Generoso, desbordado, maestro y luz de los jóvenes, Oswaldo Reynoso, el autor que escribió sobre la belleza de los morochos de su tierra, murió a los 85 años rodeado de libros y de copas.
› Por Gabriela Cabezón Cámara
Era un escritor enorme, era un hombre grande, de voz grave y pelo blanco y era generoso con las generaciones que lo seguían: lo vi en Lima, me pasó a buscar en un taxi para ir a la casa de un escritor joven.
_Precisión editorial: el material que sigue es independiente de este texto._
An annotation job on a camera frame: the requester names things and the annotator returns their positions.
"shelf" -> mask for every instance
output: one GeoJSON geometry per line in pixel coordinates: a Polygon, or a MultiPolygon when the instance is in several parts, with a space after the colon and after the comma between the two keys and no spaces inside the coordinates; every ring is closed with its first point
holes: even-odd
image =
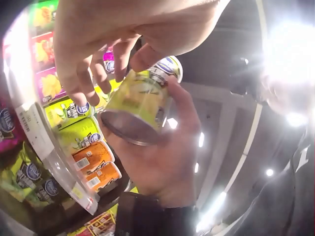
{"type": "Polygon", "coordinates": [[[33,79],[27,22],[27,14],[21,13],[10,32],[10,46],[4,51],[6,77],[0,84],[7,87],[10,103],[45,168],[76,202],[93,215],[100,197],[88,188],[83,174],[76,171],[72,156],[61,149],[40,105],[33,79]]]}

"barcode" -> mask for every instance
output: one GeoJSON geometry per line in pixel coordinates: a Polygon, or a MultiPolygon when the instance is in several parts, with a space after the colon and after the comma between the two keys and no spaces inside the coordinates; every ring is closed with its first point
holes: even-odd
{"type": "Polygon", "coordinates": [[[23,112],[20,113],[20,116],[21,116],[21,121],[22,121],[22,125],[24,126],[24,128],[26,129],[27,132],[30,131],[30,128],[28,127],[28,124],[27,124],[27,121],[23,115],[23,112]]]}
{"type": "Polygon", "coordinates": [[[86,184],[89,188],[93,188],[95,185],[98,185],[100,183],[100,179],[98,177],[94,177],[90,181],[88,181],[86,184]]]}
{"type": "Polygon", "coordinates": [[[86,157],[84,157],[80,161],[77,161],[77,166],[79,167],[79,169],[82,169],[82,168],[88,166],[89,164],[90,163],[86,157]]]}

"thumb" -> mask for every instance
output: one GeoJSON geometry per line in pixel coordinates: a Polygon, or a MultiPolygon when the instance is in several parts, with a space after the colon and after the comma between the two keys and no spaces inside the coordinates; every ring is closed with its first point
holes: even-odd
{"type": "Polygon", "coordinates": [[[193,132],[200,131],[200,120],[195,109],[192,97],[180,84],[175,76],[167,78],[168,92],[174,99],[181,128],[189,129],[193,132]]]}
{"type": "Polygon", "coordinates": [[[130,65],[135,72],[146,70],[167,55],[154,50],[148,43],[140,48],[131,58],[130,65]]]}

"ceiling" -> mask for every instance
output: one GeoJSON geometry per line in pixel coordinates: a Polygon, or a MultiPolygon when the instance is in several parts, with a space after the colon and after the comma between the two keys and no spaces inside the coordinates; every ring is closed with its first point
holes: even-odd
{"type": "MultiPolygon", "coordinates": [[[[284,1],[279,8],[288,12],[284,1]]],[[[267,24],[276,22],[271,0],[264,1],[267,24]]],[[[291,128],[284,118],[269,107],[261,108],[248,95],[231,94],[242,85],[240,58],[261,68],[262,36],[257,5],[254,0],[232,0],[214,31],[195,50],[178,56],[183,66],[182,86],[191,93],[205,135],[198,150],[196,174],[197,206],[207,211],[225,189],[248,143],[256,114],[258,126],[245,162],[227,193],[220,218],[231,223],[241,216],[268,181],[266,169],[275,174],[287,165],[302,130],[291,128]]],[[[259,69],[251,74],[253,79],[259,69]]],[[[170,114],[176,118],[174,109],[170,114]]]]}

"snack bag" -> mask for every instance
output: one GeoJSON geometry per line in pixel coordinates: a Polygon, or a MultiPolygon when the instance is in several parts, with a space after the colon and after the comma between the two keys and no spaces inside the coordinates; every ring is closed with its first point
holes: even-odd
{"type": "Polygon", "coordinates": [[[15,111],[0,101],[0,153],[14,148],[25,139],[15,111]]]}
{"type": "Polygon", "coordinates": [[[27,195],[26,201],[35,209],[42,210],[44,207],[62,202],[69,195],[64,189],[50,177],[41,185],[38,185],[34,191],[27,195]]]}
{"type": "Polygon", "coordinates": [[[52,128],[61,130],[94,114],[93,106],[86,103],[85,106],[76,105],[69,97],[57,101],[45,108],[45,112],[52,128]]]}
{"type": "Polygon", "coordinates": [[[114,162],[115,158],[107,143],[100,140],[73,155],[77,170],[91,174],[101,163],[114,162]]]}
{"type": "Polygon", "coordinates": [[[57,138],[64,150],[75,154],[104,137],[96,118],[91,116],[58,131],[57,138]]]}
{"type": "Polygon", "coordinates": [[[55,66],[52,32],[33,37],[31,45],[34,70],[36,72],[55,66]]]}
{"type": "Polygon", "coordinates": [[[14,164],[5,166],[0,176],[0,186],[22,202],[50,174],[33,150],[24,142],[14,164]]]}
{"type": "Polygon", "coordinates": [[[121,173],[113,162],[101,163],[93,173],[86,176],[87,185],[90,189],[99,191],[116,179],[121,178],[121,173]]]}
{"type": "Polygon", "coordinates": [[[58,0],[44,1],[30,6],[28,24],[31,36],[53,31],[57,6],[58,0]]]}
{"type": "Polygon", "coordinates": [[[35,85],[42,104],[65,97],[66,92],[59,82],[56,68],[50,68],[35,74],[35,85]]]}

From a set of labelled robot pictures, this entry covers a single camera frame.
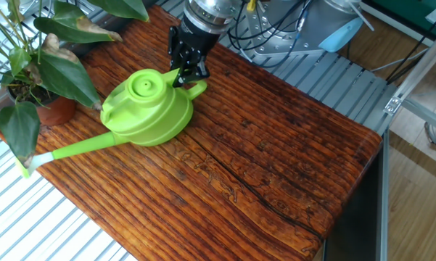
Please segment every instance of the wood grain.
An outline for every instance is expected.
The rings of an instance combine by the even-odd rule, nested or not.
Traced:
[[[124,43],[83,58],[102,97],[144,68],[168,71],[159,7],[132,22]],[[124,144],[38,171],[139,260],[312,260],[382,139],[247,64],[224,46],[210,53],[208,90],[166,144]],[[82,106],[44,127],[38,152],[106,132]]]

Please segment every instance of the metal grating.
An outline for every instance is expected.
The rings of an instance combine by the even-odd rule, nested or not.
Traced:
[[[86,1],[78,5],[92,20],[102,14]],[[42,16],[53,15],[48,7]],[[33,21],[37,16],[27,15],[24,21],[25,33],[31,38],[36,34]],[[5,51],[12,48],[1,33],[0,45]],[[9,70],[1,54],[0,68]],[[3,99],[7,95],[0,89]],[[38,173],[23,179],[9,147],[0,140],[0,260],[135,259]]]
[[[106,16],[86,1],[78,3],[92,20]],[[184,15],[181,0],[159,0],[157,4],[178,18]],[[25,20],[29,36],[36,33],[32,26],[35,17]],[[247,23],[239,26],[241,36],[250,34]],[[0,42],[10,48],[7,41]],[[226,36],[220,43],[233,49]],[[251,45],[250,41],[242,43],[244,47]],[[251,52],[247,55],[267,65],[278,62]],[[3,57],[0,62],[7,66]],[[269,72],[381,135],[391,121],[382,109],[395,87],[337,54],[293,56]],[[0,90],[0,101],[4,99],[6,94]],[[135,259],[38,173],[22,179],[9,147],[0,140],[0,260]]]

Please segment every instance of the watering can spout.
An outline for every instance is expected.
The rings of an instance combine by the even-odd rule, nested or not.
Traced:
[[[16,163],[20,167],[22,176],[25,178],[29,178],[30,174],[32,174],[34,170],[47,162],[71,157],[86,152],[92,152],[97,149],[104,149],[127,142],[129,142],[129,140],[120,137],[113,132],[107,132],[102,135],[98,135],[93,138],[89,138],[84,141],[79,141],[69,146],[62,147],[61,149],[56,149],[53,152],[36,155],[32,159],[28,168],[25,168],[19,160],[17,160]]]

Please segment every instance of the brown dried leaf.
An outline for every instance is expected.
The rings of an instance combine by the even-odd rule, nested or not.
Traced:
[[[74,53],[68,49],[59,47],[58,36],[54,35],[53,33],[50,33],[45,37],[45,41],[42,44],[42,51],[74,63],[79,62],[79,58]]]
[[[85,16],[84,17],[80,17],[78,19],[77,26],[78,26],[78,29],[82,30],[82,31],[86,31],[86,32],[89,32],[89,33],[106,33],[112,39],[114,39],[116,41],[120,41],[120,42],[123,41],[123,39],[121,38],[119,33],[105,30],[105,29],[99,27],[98,25],[94,24],[92,21],[90,21]]]

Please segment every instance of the terracotta pot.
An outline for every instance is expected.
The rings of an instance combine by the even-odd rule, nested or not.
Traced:
[[[49,109],[37,106],[37,113],[41,123],[47,126],[66,123],[75,114],[75,101],[63,96],[59,96],[56,100],[45,106]]]

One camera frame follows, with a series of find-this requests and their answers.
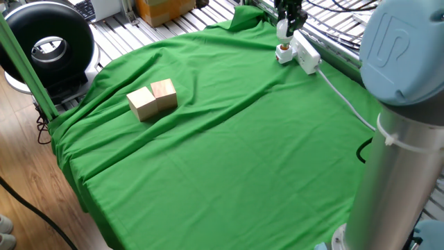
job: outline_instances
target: power strip
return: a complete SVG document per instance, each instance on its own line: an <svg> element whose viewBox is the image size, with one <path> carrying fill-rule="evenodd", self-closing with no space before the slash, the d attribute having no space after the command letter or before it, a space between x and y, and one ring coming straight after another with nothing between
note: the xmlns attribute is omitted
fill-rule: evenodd
<svg viewBox="0 0 444 250"><path fill-rule="evenodd" d="M296 60L305 73L316 73L316 68L321 63L321 55L299 31L294 32L290 45L296 50Z"/></svg>

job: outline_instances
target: green metal bar
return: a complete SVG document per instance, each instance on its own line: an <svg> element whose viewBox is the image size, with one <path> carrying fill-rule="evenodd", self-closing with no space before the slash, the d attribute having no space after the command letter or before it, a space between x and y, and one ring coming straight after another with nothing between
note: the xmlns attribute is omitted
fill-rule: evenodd
<svg viewBox="0 0 444 250"><path fill-rule="evenodd" d="M12 33L3 15L0 13L0 44L5 49L9 58L14 63L15 67L22 75L23 80L28 85L29 90L33 93L35 99L42 108L43 113L49 121L52 121L58 116L58 111L54 103L49 98L48 93L44 89L42 82L37 77L33 67L26 58L23 49Z"/></svg>

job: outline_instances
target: wooden cube
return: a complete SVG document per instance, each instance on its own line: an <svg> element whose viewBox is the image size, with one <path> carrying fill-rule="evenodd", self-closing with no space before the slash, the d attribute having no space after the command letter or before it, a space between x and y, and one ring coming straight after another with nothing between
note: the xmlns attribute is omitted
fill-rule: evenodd
<svg viewBox="0 0 444 250"><path fill-rule="evenodd" d="M131 92L126 97L130 103L131 110L141 122L159 112L157 101L147 87Z"/></svg>
<svg viewBox="0 0 444 250"><path fill-rule="evenodd" d="M178 106L178 97L171 79L151 83L151 89L157 100L159 111Z"/></svg>

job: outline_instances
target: black cable
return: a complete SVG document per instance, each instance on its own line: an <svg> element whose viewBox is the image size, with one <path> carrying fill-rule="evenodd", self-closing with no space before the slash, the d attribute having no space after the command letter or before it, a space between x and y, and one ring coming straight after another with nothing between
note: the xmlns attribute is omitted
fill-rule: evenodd
<svg viewBox="0 0 444 250"><path fill-rule="evenodd" d="M51 140L49 140L48 142L40 142L40 138L42 137L42 132L43 131L48 131L48 125L46 123L43 122L43 118L41 116L39 116L37 118L37 130L39 131L39 137L37 139L37 142L41 145L45 145L45 144L49 144L51 143Z"/></svg>
<svg viewBox="0 0 444 250"><path fill-rule="evenodd" d="M362 163L366 163L366 160L364 160L364 158L362 158L361 156L361 152L362 149L364 149L365 147L367 147L370 143L372 143L373 137L366 140L363 144L361 144L361 146L359 146L358 150L356 151L356 157L358 157L358 159L362 162Z"/></svg>
<svg viewBox="0 0 444 250"><path fill-rule="evenodd" d="M328 11L332 11L332 12L335 12L335 13L350 13L350 12L359 12L359 11L368 11L368 10L374 10L374 9L376 9L376 7L377 6L373 6L373 7L368 7L368 8L358 8L358 9L349 9L349 10L333 10L333 9L331 9L331 8L326 8L326 7L324 7L324 6L320 6L320 5L318 5L318 4L315 4L315 3L312 3L310 0L306 0L307 1L307 3L310 3L311 5L313 5L313 6L316 6L316 7L318 7L318 8L321 8L321 9L323 9L323 10L328 10Z"/></svg>
<svg viewBox="0 0 444 250"><path fill-rule="evenodd" d="M46 221L49 226L54 228L54 230L62 236L63 240L71 247L73 250L77 250L76 245L69 239L69 237L60 229L55 222L53 222L51 219L49 219L48 216L46 216L43 212L38 210L35 206L31 205L29 202L27 202L25 199L23 199L19 194L17 194L9 184L6 183L6 181L0 176L0 185L5 188L8 193L12 195L18 202L20 202L23 206L27 207L29 210L33 211L36 215L38 215L40 218L42 218L44 221Z"/></svg>
<svg viewBox="0 0 444 250"><path fill-rule="evenodd" d="M45 122L45 119L43 118L44 115L42 114L42 111L38 108L38 106L35 107L36 111L39 112L39 117L37 118L37 130L39 131L39 137L37 138L37 142L41 145L49 144L51 143L51 140L48 142L40 142L40 138L42 137L43 131L48 131L48 124Z"/></svg>
<svg viewBox="0 0 444 250"><path fill-rule="evenodd" d="M358 7L358 8L355 8L355 9L351 9L351 8L346 8L346 7L342 6L342 5L339 4L336 0L332 0L332 1L333 1L333 3L334 3L336 6L340 7L340 8L343 9L343 10L347 10L347 11L350 11L350 12L362 11L362 10L363 10L363 7L365 7L365 6L369 5L369 4L372 4L372 3L376 2L376 0L373 0L373 1L369 2L369 3L364 4L364 5L361 6L361 7ZM368 7L367 9L368 9L368 10L374 10L374 9L376 9L376 6Z"/></svg>
<svg viewBox="0 0 444 250"><path fill-rule="evenodd" d="M327 32L325 32L325 31L320 30L319 28L316 28L314 25L311 25L311 24L309 24L309 23L306 23L306 24L310 25L312 28L314 28L315 30L317 30L319 33L322 33L322 34L324 34L324 35L326 35L326 36L332 38L332 39L335 40L336 42L339 42L341 45L343 45L343 46L345 46L345 47L347 47L347 48L349 48L349 49L353 49L353 50L355 50L355 51L359 51L359 49L361 48L361 45L360 45L360 44L357 44L356 42L350 42L350 41L347 41L347 40L341 39L341 38L338 37L338 36L332 35L332 34L330 34L330 33L327 33Z"/></svg>
<svg viewBox="0 0 444 250"><path fill-rule="evenodd" d="M343 31L340 31L340 30L337 29L337 28L331 27L330 25L325 24L324 22L322 22L321 20L319 20L318 18L316 18L316 17L313 16L313 15L310 15L310 14L309 14L309 16L310 16L311 18L313 18L315 21L317 21L318 23L320 23L320 24L324 25L325 27L327 27L328 29L333 30L334 32L341 33L341 34L346 35L346 36L348 36L348 37L350 37L350 38L354 38L354 39L358 39L358 40L361 40L361 39L362 39L362 37L360 37L360 36L357 36L357 35L350 35L350 34L347 34L347 33L343 32Z"/></svg>

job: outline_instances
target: green tablecloth
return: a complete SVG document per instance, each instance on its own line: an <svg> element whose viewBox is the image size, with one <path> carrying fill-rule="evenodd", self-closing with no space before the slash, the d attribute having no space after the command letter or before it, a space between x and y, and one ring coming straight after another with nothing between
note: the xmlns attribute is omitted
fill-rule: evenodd
<svg viewBox="0 0 444 250"><path fill-rule="evenodd" d="M275 60L254 7L111 62L51 122L58 164L115 249L312 250L346 222L372 132L319 75ZM321 69L368 120L377 102ZM171 78L178 108L139 123L126 94Z"/></svg>

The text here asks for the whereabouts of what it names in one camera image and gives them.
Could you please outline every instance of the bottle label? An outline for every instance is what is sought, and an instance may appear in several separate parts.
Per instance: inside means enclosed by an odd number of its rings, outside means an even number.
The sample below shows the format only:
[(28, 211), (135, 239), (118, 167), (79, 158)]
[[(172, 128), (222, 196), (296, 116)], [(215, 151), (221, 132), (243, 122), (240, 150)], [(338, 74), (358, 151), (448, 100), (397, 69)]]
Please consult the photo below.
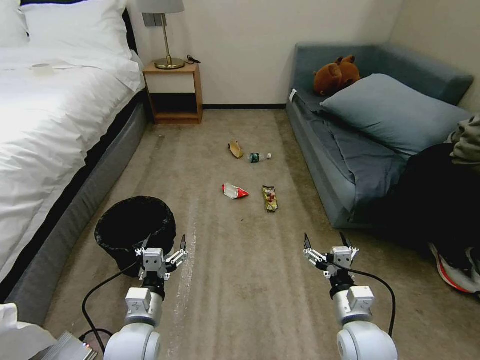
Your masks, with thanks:
[(250, 154), (250, 161), (252, 163), (260, 162), (260, 154), (258, 152), (254, 152)]

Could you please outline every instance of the power cord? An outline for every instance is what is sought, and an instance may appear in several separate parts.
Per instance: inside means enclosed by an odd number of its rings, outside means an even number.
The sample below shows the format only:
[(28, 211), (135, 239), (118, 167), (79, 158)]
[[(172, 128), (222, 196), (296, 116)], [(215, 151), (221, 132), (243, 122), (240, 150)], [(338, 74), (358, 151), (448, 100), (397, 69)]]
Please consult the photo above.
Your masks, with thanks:
[[(105, 329), (100, 329), (100, 328), (97, 328), (96, 329), (99, 333), (104, 333), (104, 334), (107, 334), (108, 336), (112, 337), (113, 334), (108, 331), (108, 330), (105, 330)], [(84, 342), (85, 338), (87, 337), (88, 334), (91, 334), (93, 333), (94, 331), (93, 330), (88, 330), (86, 333), (84, 333), (82, 336), (80, 336), (78, 338), (78, 340), (80, 340), (82, 343)]]
[(90, 328), (91, 328), (91, 332), (95, 334), (95, 338), (96, 340), (98, 341), (98, 345), (100, 345), (100, 349), (101, 349), (101, 352), (103, 354), (105, 354), (105, 345), (104, 343), (102, 342), (102, 339), (100, 338), (100, 335), (99, 335), (99, 332), (106, 332), (105, 331), (100, 331), (100, 330), (103, 330), (103, 329), (97, 329), (95, 327), (95, 324), (94, 322), (92, 321), (92, 319), (90, 318), (88, 312), (87, 312), (87, 300), (89, 299), (89, 297), (95, 292), (97, 291), (98, 289), (100, 289), (103, 285), (105, 284), (108, 284), (109, 282), (111, 282), (113, 279), (116, 279), (118, 278), (120, 275), (122, 275), (123, 273), (125, 273), (127, 270), (133, 268), (135, 265), (138, 264), (138, 260), (135, 261), (132, 265), (130, 265), (129, 267), (127, 268), (124, 268), (122, 271), (116, 273), (115, 275), (109, 277), (107, 280), (105, 281), (102, 281), (100, 284), (98, 284), (97, 286), (95, 286), (92, 290), (90, 290), (88, 292), (88, 294), (85, 296), (85, 298), (83, 299), (83, 302), (81, 304), (81, 312), (83, 313), (83, 316), (85, 317), (87, 323), (90, 325)]
[(363, 276), (366, 276), (366, 277), (369, 277), (369, 278), (372, 278), (372, 279), (375, 279), (377, 280), (378, 282), (382, 283), (383, 285), (385, 285), (385, 287), (388, 289), (388, 291), (390, 292), (390, 295), (391, 295), (391, 318), (390, 318), (390, 326), (388, 327), (388, 335), (390, 337), (392, 337), (392, 334), (394, 332), (394, 324), (395, 324), (395, 316), (397, 314), (397, 299), (395, 298), (395, 292), (394, 290), (392, 289), (392, 287), (383, 279), (381, 279), (380, 277), (376, 276), (376, 275), (373, 275), (371, 273), (368, 273), (368, 272), (363, 272), (363, 271), (358, 271), (358, 270), (353, 270), (353, 269), (349, 269), (349, 268), (346, 268), (346, 267), (343, 267), (341, 265), (338, 265), (337, 263), (333, 263), (333, 265), (335, 265), (336, 267), (338, 267), (339, 269), (342, 269), (342, 270), (345, 270), (349, 273), (354, 273), (354, 274), (358, 274), (358, 275), (363, 275)]
[(186, 56), (186, 61), (187, 64), (193, 65), (193, 64), (201, 64), (201, 61), (198, 61), (197, 59), (194, 59), (192, 56), (187, 55)]

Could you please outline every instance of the shoe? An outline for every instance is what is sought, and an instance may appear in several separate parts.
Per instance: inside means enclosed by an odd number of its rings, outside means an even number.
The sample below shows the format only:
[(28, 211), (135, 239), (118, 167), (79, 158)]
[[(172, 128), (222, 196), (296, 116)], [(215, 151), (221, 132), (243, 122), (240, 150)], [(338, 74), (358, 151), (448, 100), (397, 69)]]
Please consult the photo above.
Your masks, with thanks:
[(435, 257), (436, 268), (443, 281), (462, 293), (477, 294), (480, 292), (480, 273), (475, 266), (475, 261), (470, 255), (472, 249), (468, 249), (466, 255), (467, 257), (470, 256), (469, 260), (473, 266), (468, 272), (466, 272), (464, 269), (458, 269), (451, 266), (445, 258), (440, 255), (434, 244), (430, 242), (428, 246)]
[(471, 279), (480, 284), (480, 248), (468, 248), (465, 254), (471, 263)]

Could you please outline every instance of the white bedsheet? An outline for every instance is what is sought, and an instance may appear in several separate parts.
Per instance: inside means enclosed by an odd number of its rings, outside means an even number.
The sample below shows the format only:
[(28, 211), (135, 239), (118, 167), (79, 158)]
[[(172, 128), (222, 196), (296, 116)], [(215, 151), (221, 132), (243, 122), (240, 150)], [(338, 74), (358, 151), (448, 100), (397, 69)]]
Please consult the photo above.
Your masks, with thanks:
[[(48, 63), (54, 75), (35, 76)], [(0, 48), (0, 281), (143, 88), (139, 64), (102, 52)]]

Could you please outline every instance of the brass lamp base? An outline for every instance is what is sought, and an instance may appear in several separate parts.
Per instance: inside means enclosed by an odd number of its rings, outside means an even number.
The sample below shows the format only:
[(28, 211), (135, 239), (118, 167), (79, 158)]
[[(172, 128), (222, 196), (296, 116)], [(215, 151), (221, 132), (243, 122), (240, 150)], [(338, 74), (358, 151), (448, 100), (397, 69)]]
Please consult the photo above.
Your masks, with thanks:
[(175, 58), (175, 57), (172, 57), (171, 61), (168, 61), (166, 57), (155, 60), (155, 67), (157, 69), (173, 70), (173, 69), (183, 68), (184, 66), (185, 66), (185, 60)]

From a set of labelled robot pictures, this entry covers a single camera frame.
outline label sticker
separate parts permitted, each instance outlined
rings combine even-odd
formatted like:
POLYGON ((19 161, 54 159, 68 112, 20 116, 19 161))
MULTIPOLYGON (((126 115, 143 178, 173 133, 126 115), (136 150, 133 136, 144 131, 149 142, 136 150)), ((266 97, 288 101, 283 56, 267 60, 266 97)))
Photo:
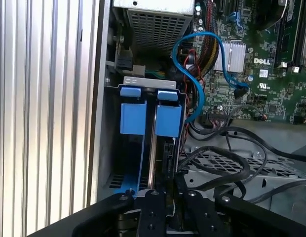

Estaba feliz, había logrado cobrarle una deuda importante a una editorial que había intentado estafarlo. Gastó algo de ese dinero en el supermercado. Compró appetizers varios para los chicos y chicas. Y botellas de pisco para todos. Se sentó en el balcón, de un lado de la mesa. Del otro, parte de la nueva generación de escritores peruanos lo escuchaba con atención total, le hacía preguntas que trazaban un arco desde ese 2015 hasta mediados del siglo pasado. Oswaldo contestaba con humor y detalles, pausadamente, entre traguito y traguito, no debía beber y lo iban a retar en casa cuando llegara, nos contó. Era el autor de libros inmensos como En octubre no hay milagros, Los inocentes y Los eunucos inmortales, entre muchos otros. Incorporó el habla coloquial de los chicos marginales y los prostituíos a la literatura de su país. Escribió sobre lo que pocos en los 50: la belleza de los morochos de Perú, la felicidad del cuerpo de un muchacho cuando conoce el sexo de otro y así el propio, la caída de Dios y su tiranía triste cuando esa plenitud de la carne. Un escritor de culto en su país, poco conocido afuera pero leído con pasión por quienes sabíamos de él, expuso, sin embargo, lo que estaba escribiendo a los jóvenes que lo escuchábamos. Cuando terminó, se quedó en silencio, mirándonos, expectante: quería la opinión de los chicos. Le importaba. Ese texto que nos leyó decía cosas como esta: “En pleno vuelo hacia Pekín, fui comprendiendo que el goce que sentí con el contacto verbal y sensorial con ese joven de Karachi había activado la lava ardiente que, por prudencia y sobrevivencia, había retenido en lo más profundo de mi inconsciencia pero que sin embargo había emergido en destellos aislados en la prosa de todos mis textos narrativos. Ese encuentro me condujo a comprender con mayor intensidad que mi creación literaria no era más que el esfuerzo de penetrar a través de las palabras y las imágenes a una lujuria de sensaciones para el goce de un libertinaje estético que me llevaría a un mayor conocimiento de la realidad de mi propia esencia existencial y de la condición social e histórica del hombre.” Qué pena, Oswaldo, que no estés más allá, en esa Lima tan tuya que vos embellecías con tu mera presencia y con tu prosa espléndida.